[Stored items]

*** Block opens ***

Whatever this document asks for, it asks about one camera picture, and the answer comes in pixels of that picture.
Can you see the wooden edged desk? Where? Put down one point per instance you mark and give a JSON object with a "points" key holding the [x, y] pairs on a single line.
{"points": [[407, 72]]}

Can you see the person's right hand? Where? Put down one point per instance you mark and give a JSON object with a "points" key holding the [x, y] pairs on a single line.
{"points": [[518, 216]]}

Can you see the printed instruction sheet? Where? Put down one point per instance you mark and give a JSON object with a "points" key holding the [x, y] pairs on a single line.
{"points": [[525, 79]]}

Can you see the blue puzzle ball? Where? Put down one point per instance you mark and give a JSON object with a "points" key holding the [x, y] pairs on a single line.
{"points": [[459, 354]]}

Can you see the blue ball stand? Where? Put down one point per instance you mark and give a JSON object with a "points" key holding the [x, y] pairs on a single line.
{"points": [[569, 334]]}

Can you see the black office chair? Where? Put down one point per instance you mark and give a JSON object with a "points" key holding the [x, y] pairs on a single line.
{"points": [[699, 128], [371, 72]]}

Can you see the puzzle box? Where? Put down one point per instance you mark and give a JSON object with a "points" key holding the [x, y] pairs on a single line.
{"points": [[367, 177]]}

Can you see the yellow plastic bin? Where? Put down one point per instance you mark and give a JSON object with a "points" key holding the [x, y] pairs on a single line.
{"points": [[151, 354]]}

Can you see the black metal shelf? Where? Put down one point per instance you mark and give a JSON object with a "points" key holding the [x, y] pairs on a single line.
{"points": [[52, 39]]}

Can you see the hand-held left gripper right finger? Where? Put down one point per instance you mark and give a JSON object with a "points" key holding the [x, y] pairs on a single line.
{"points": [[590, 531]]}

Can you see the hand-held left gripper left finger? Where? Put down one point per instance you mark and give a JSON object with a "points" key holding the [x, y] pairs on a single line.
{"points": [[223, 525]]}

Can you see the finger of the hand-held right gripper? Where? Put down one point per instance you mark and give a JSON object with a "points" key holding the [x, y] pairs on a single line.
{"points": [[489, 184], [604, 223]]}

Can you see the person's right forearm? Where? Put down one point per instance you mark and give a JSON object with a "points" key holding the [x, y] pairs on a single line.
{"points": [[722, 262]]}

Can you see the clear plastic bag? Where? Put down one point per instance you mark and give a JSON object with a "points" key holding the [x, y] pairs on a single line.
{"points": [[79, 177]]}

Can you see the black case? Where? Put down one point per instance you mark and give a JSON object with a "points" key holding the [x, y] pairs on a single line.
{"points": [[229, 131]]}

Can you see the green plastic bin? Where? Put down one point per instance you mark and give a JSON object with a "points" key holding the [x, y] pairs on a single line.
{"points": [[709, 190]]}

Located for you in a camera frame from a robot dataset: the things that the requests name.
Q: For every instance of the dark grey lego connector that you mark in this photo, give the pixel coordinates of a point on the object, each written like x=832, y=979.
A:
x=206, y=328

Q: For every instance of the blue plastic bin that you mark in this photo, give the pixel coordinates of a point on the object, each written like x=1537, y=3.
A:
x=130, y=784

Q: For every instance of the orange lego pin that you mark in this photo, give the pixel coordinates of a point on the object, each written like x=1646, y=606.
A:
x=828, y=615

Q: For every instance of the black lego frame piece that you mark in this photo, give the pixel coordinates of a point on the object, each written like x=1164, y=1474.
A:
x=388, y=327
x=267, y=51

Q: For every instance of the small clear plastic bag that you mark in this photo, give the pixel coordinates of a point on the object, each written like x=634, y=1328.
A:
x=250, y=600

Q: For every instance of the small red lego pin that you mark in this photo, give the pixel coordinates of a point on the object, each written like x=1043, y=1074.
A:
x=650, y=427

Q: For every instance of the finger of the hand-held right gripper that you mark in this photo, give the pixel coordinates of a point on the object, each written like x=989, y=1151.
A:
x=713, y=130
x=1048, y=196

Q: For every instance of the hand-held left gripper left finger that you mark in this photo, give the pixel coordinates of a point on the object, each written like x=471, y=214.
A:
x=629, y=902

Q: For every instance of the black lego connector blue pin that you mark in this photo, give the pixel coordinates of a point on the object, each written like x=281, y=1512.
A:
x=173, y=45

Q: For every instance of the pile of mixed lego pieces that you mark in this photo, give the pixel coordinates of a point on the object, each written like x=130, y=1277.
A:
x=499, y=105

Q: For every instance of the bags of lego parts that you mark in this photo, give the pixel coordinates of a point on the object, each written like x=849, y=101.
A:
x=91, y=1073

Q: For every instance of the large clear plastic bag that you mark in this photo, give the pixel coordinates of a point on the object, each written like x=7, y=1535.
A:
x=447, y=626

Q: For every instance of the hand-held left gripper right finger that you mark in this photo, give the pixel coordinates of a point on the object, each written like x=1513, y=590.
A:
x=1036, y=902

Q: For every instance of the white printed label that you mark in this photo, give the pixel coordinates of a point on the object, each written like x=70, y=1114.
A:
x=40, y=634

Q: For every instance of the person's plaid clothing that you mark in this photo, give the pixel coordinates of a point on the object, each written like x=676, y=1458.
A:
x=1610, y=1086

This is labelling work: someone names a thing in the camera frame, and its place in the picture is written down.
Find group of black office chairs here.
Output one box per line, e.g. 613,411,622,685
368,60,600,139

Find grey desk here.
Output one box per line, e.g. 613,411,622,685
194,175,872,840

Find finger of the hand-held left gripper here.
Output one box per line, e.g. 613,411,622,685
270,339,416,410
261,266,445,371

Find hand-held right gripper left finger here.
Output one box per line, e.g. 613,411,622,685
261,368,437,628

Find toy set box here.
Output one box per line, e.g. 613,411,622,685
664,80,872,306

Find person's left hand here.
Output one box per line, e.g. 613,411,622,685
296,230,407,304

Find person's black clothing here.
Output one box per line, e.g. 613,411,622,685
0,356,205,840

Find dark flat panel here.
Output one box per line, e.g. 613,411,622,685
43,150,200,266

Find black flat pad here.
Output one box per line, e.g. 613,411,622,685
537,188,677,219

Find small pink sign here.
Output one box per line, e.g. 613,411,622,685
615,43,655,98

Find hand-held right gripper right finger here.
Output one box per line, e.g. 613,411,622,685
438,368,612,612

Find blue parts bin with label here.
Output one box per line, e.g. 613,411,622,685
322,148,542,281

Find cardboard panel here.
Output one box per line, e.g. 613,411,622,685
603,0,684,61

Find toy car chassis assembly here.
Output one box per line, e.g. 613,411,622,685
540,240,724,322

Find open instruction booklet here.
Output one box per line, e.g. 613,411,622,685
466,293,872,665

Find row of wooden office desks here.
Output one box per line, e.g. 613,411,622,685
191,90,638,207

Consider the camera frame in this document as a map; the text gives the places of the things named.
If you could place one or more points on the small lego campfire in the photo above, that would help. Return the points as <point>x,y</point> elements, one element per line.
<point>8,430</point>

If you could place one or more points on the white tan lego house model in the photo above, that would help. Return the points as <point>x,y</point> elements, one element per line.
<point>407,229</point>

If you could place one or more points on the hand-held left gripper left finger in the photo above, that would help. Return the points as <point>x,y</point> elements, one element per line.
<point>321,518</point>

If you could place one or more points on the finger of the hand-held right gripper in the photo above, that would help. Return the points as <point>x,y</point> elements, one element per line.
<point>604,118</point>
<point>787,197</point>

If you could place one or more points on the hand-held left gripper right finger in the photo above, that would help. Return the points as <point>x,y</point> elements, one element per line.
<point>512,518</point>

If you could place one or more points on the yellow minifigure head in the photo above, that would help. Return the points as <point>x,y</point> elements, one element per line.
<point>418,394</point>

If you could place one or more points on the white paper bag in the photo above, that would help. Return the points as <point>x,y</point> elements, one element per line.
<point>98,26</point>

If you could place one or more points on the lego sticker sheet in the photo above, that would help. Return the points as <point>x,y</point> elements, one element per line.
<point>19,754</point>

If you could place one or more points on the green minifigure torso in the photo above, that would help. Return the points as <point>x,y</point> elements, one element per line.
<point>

*** Block closes ***

What you will do: Taking the entries above, restate exactly those lines that fall between the line with "<point>8,430</point>" and the line with "<point>407,229</point>", keeping both of those lines too.

Solution to this problem:
<point>8,430</point>

If you could place one or more points on the white tan lego house model in the photo above, that would help. Return the points as <point>x,y</point> elements, one element per line.
<point>407,229</point>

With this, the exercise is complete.